Brent Ozar - SQL Server DBA Rotating Header Image

My MOO.com business cards are here!

Several years ago when I telecommuted full time for Unifocus, I had an office in their Dallas offices and I’d go there maybe one week per month.  I wanted it to feel like home when I was there - I hate naked offices - so I put in a couple of my chess sets, vacation souveniers, and a few framed photos.

Another employee said to me, “It’s so vain that you’ve got pictures of yourself in your office.”  I was totally shocked - I’d never thought about it that way.  I wanted my face in there because I didn’t want it to feel generic or impersonal.  If somebody walked in when I wasn’t around, I wanted the office to feel like me.

Fast forward to 2008, and I’ve got business cards with my picture on ‘em.  How vain is that, right?
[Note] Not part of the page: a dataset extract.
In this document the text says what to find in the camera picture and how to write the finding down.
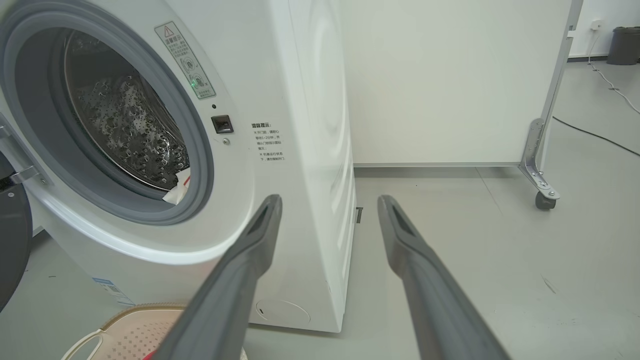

I don’t know about you, but I’m horrendously bad with names.  I mean, really bad.  I do the tricks of repeating names back when I meet people, but with the number of people I meet, it’s more than my tiny brain can handle.  Faces, on the other hand, I can remember.  So I thought, why shouldn’t business cards include faces?

I got portraits done by the awesome Houston photographer Tracy Manford, and I ordered business cards from Moo that have my picture on the back.  Now, when I hand ‘em out at the PASS summit next month, people won’t have to wonder which card went with the crazy guy that they never want to talk to again.  They can look at my picture and know right away, “This is the card I wanted to throw out!”

Moo business cards aren’t cheap.  The mini-cards cost $20 for 100 cards, and the full-size business cards are more than that.  The results are spectacular, though, and definitely worth it: check out this Flickr group of Moo mini cards.

If you’re a DBA attending the PASS conference this year in Seattle, and you don’t want to fork out that much money for cards, head over to OfficeMax.  They’re running a 50% off sale right now, so 500 full-color cards (although not two-sided) end up around $30-$50.  That’s a cheap way to promote your blog or web site, especially when your official company card doesn’t have exactly the information you want to convey.  Just get cards for this one event only and consider it a throwaway.

I’m really big on building a personal brand.  I plan on being in this industry for the rest of my life, and I look at the portraits and the business cards as part of an investment in myself.  If you want a better job in database administration, this is how you get it.  When you meet people at PASS, they’re the kinds of people who will need to hire other DBAs.  You’re going to meet people at huge companies, people starting up cool businesses, people who write books, people who write software, all kinds of cool folks who hire people like you to do cool jobs.  If you want to make their short list, you have to make a good impression, and this is part of doing it.

If you want to do the picture-on-a-business-card thing, spend a little extra to have a really good photographer like Tracy Manford, because it’ll make all the difference.  If you use family snapshots, vacation pictures, or K-Mart photo booth pictures, people will know it when you hand your business card over, and instead of looking cool, it’ll look cheap.  That’s even worse than handing out a business card without photos!